Я замечаю, что рассказываю о Бабеле очень мало конкретного, и все же он значит для меня много больше, чем кто-либо другой из тех, с кем я тогда встречался. Я не отделял его от его произведений, которые я прочитал, их было немного, но они были так концентрированны, что окрашивали собой все остальное. Я, кроме того, видел, как он впитывал в себя все вокруг в незнакомом, говорившем на другом языке городе. Он не произносил высоких слов и старался держаться незаметно. Лучше всего он видел тогда, когда за ним никто не наблюдал. В других он замечал все, не упускал ни одной мелочи, даже того, что ему не нравилось, что ему глубоко претило, — к таким вещам он присматривался особенно внимательно. Я знал об этом по «Конармии», никто не мог устоять перед ее кровавым блеском, но никто и не упивался кровью. Теперь, когда он столкнулся с блеском Берлина, я видел, каким равнодушным оставляло его то, чем другие восторженно тешили свое тщеславие. Он с недовольной миной проходил мимо пустого блеска, зато жадными глазами разглядывал тех, кто довольствовался миской горохового супа.

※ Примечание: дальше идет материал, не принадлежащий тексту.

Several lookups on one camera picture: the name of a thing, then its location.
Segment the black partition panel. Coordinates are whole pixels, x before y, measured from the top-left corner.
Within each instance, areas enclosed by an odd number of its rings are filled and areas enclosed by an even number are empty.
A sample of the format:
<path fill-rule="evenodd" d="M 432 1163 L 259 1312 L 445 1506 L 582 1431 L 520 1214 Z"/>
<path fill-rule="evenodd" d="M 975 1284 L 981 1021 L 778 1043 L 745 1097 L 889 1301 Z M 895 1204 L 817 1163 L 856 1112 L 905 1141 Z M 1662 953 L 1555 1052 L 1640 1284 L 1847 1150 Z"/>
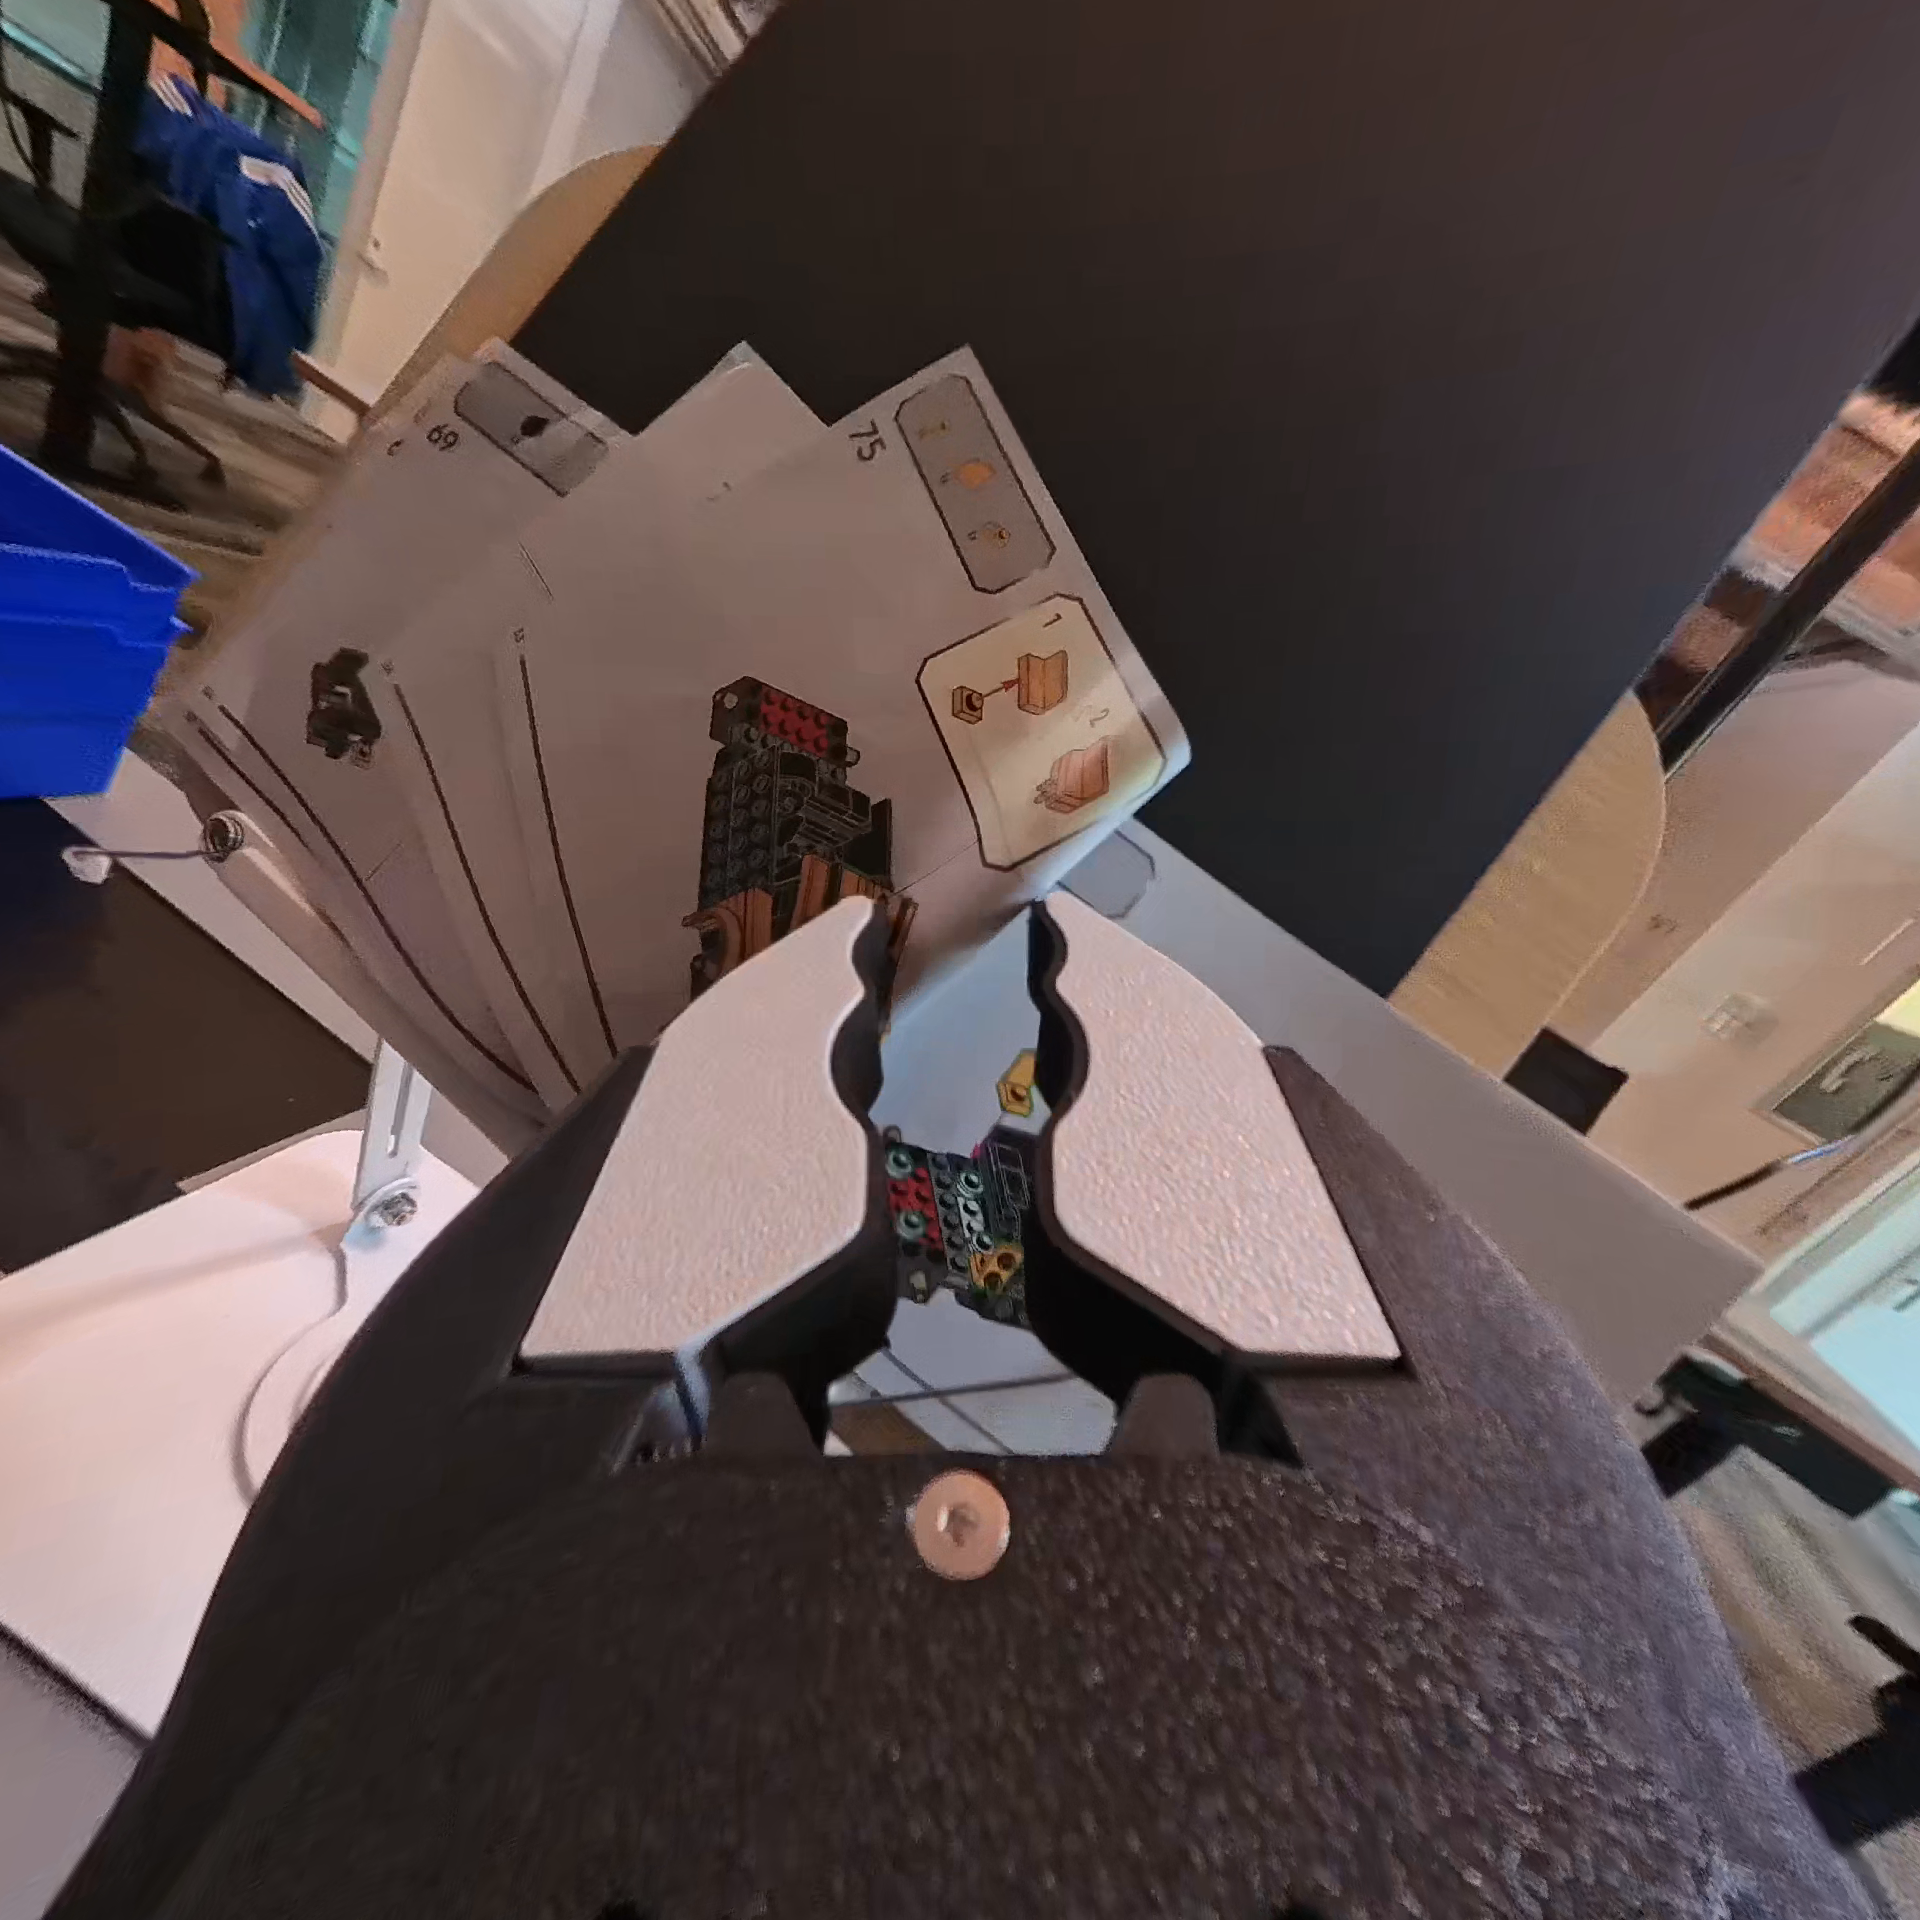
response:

Чувствовалось, что все ему давалось с трудом, но он об этом никогда не говорил. Литература была для него священным делом, он не щадил себя и был просто не в состоянии щадить и приукрашивать что бы там ни было. Цинизм был ему чужд, это вытекало из его серьезного отношения к литературе. Он никогда бы не смог воспользоваться чужими находками, подобно тем, кто принюхиваются ко всему вокруг, а потом дают понять, что считают себя венцом творения. Он знал, что такое литература, и не ставил себя выше других. Он был одержим самой литературой, а не теми почестями и преимуществами, которые она давала. Не думаю, что Бабель был другим, не таким, каким он предстал передо мной в наших разговорах. Я знаю: не будь встречи с Бабелем, Берлин, как щелок, разъел бы мою душу.